── AVAILABLE DATA
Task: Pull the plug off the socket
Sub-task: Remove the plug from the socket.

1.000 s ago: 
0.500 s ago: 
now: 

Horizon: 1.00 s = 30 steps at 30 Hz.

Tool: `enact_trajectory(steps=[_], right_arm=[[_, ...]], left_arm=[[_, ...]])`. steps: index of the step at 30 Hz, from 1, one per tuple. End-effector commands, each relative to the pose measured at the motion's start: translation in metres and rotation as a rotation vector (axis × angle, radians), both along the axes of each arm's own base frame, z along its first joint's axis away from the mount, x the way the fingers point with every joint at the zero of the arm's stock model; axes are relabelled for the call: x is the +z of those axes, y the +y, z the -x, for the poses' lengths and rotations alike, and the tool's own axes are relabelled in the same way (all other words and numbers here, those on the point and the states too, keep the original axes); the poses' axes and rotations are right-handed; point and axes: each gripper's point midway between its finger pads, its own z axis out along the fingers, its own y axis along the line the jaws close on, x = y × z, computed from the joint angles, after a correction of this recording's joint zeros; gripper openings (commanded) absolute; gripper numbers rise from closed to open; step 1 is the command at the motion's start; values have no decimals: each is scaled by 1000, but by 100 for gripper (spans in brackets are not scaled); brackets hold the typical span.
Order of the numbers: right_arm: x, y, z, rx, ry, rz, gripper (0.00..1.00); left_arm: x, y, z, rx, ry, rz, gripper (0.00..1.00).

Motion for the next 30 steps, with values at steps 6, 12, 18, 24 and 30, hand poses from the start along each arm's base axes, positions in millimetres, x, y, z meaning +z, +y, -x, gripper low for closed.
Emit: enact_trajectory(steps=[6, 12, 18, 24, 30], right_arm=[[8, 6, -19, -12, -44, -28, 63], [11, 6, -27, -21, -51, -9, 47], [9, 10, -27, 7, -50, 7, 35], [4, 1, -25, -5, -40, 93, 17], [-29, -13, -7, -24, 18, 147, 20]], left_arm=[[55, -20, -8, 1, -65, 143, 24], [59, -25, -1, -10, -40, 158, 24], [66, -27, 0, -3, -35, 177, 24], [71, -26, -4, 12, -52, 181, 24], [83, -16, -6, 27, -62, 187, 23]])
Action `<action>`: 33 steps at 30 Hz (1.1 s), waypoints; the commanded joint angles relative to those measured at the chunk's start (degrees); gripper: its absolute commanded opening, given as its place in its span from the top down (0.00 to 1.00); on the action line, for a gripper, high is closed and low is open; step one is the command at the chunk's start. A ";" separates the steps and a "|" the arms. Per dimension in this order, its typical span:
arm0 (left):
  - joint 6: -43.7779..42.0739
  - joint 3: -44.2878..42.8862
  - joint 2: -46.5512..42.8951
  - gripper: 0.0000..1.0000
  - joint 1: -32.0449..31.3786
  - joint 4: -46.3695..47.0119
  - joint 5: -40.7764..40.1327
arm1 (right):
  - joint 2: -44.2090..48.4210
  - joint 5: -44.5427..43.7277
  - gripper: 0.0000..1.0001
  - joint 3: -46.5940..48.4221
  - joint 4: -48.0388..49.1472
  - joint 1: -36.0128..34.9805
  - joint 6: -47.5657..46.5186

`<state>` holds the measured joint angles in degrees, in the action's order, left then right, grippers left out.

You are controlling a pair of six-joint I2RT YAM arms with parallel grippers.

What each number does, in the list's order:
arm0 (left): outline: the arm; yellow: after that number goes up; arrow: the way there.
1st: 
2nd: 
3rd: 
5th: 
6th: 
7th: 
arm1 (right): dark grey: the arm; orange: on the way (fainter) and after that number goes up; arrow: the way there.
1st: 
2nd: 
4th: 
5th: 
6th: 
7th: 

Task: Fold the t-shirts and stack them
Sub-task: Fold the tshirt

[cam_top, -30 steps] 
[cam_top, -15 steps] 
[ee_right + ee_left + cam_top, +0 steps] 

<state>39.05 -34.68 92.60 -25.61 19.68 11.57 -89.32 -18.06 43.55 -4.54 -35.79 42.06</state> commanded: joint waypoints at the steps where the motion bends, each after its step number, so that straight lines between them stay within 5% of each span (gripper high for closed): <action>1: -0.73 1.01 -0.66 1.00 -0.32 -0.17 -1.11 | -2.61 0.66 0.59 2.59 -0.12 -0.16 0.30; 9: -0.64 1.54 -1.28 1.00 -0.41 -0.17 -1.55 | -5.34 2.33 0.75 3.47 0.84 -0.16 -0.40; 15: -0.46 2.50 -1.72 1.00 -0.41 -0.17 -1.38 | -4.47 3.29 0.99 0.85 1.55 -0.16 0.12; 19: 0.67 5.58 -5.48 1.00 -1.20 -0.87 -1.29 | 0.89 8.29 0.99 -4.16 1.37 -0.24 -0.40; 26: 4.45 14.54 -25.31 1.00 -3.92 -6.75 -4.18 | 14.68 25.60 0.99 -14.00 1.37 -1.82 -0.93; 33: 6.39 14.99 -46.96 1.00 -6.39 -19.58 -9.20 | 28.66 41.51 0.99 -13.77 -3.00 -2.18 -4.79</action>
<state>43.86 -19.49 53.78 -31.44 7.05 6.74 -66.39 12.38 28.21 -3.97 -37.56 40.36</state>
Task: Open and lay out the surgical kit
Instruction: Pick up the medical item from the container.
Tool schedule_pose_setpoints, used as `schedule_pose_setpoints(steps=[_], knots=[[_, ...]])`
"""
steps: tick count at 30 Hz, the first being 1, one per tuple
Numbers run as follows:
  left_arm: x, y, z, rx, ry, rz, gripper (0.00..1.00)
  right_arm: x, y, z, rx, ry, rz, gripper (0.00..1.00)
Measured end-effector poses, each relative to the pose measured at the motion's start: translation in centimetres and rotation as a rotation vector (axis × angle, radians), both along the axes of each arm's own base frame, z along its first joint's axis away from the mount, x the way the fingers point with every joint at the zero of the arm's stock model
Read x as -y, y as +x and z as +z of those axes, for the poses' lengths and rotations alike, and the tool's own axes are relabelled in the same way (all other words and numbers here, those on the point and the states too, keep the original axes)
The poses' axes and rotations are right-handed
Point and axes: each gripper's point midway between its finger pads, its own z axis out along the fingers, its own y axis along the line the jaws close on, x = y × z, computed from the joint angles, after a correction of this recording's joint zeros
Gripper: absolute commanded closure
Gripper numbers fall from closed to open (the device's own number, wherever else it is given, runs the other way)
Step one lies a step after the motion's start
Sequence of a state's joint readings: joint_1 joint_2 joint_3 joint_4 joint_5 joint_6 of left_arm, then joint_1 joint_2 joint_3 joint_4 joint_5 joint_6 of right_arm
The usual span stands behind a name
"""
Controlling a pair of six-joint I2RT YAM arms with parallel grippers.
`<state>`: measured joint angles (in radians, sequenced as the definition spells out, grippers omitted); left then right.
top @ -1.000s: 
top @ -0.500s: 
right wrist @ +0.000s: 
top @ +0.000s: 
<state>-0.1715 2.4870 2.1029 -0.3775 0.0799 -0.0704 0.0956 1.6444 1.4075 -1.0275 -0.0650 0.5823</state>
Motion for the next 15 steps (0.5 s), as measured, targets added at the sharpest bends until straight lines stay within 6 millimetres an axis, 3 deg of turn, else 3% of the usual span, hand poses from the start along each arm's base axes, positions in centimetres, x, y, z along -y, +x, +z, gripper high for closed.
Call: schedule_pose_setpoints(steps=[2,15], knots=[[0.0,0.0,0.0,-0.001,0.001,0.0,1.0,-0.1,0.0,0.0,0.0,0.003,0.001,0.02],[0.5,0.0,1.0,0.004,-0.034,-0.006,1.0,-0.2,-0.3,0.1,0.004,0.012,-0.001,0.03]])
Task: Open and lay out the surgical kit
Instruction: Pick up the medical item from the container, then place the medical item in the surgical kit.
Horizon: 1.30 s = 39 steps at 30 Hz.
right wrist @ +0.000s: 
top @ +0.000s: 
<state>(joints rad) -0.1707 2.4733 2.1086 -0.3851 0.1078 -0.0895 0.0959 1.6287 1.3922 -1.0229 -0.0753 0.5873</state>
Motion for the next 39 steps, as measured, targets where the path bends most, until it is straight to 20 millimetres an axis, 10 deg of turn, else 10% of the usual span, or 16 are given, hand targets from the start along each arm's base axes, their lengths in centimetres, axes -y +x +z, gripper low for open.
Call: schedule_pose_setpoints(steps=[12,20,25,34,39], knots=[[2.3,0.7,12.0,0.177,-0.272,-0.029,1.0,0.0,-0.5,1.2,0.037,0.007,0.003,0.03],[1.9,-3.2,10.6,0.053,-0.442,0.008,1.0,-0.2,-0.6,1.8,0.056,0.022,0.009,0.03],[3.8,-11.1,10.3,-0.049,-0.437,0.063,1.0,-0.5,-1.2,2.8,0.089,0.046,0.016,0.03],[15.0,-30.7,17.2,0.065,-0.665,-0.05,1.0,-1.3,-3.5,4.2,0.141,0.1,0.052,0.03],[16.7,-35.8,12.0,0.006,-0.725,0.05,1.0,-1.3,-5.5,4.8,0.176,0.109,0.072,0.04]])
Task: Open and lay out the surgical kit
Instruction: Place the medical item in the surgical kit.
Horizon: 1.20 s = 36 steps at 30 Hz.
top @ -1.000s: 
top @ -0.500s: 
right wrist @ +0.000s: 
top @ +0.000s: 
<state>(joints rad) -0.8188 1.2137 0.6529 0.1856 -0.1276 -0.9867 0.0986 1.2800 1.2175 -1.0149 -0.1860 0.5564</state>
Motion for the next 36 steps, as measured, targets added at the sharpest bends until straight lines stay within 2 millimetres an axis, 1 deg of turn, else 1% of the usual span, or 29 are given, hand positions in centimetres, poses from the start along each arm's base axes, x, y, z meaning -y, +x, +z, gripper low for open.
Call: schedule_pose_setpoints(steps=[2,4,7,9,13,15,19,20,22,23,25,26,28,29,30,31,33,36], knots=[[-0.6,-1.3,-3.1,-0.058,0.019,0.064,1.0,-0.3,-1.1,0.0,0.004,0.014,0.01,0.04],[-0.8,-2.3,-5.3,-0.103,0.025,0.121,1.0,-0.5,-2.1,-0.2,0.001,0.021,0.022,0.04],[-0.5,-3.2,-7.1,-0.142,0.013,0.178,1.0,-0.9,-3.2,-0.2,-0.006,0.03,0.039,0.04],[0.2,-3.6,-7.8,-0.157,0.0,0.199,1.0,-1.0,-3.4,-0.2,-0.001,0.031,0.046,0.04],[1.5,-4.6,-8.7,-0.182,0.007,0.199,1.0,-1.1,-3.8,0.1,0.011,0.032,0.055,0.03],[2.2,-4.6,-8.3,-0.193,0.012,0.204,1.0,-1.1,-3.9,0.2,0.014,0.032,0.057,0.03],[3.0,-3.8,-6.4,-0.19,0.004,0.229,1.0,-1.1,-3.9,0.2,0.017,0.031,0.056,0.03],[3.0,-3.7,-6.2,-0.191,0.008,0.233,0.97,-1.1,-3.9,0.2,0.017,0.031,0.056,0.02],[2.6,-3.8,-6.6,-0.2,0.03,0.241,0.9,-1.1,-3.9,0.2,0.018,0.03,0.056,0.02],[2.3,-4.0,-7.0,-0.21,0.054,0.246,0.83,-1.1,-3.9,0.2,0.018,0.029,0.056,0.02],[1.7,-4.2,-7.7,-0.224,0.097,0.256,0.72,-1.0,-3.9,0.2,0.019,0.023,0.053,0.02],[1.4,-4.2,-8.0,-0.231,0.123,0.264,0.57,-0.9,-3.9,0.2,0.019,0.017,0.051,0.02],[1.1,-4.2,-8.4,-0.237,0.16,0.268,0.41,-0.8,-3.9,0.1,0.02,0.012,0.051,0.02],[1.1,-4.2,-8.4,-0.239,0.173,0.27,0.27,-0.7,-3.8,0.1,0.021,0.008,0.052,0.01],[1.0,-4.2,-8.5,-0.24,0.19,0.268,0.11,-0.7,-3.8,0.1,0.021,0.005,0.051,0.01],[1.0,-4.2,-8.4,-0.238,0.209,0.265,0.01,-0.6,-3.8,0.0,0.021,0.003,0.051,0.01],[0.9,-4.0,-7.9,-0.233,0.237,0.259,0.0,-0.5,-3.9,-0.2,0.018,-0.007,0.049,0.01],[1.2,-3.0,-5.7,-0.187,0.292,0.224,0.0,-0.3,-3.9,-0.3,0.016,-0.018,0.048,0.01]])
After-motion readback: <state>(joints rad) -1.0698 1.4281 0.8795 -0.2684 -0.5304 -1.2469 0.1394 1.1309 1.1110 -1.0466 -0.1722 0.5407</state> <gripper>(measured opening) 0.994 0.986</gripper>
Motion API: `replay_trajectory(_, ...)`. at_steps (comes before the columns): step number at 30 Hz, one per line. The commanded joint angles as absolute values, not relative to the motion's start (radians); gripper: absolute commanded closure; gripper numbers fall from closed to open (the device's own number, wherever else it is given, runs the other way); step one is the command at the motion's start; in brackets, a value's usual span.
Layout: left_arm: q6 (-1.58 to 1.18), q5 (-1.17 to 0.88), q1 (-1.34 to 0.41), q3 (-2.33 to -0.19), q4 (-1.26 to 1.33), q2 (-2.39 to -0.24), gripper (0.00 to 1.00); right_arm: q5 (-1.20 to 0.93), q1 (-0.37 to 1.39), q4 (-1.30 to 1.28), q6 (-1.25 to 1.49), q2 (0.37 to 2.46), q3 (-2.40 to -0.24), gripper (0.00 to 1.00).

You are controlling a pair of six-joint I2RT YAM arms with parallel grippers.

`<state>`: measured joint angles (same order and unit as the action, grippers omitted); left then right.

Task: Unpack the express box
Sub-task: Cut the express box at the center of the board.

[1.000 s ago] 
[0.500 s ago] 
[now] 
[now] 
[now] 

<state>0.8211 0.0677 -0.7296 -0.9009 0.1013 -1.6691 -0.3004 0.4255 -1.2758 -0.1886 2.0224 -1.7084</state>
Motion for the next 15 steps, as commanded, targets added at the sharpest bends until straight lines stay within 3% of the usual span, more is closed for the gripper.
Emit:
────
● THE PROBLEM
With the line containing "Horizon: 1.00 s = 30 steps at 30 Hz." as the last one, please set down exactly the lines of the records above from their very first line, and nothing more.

● RESULT OF THE EXERCISE
Task: Pull the plug off the socket
Sub-task: Remove the plug from the socket.

1.000 s ago: 
0.500 s ago: 
now: 

Horizon: 1.00 s = 30 steps at 30 Hz.

This finishes the answer to the exercise.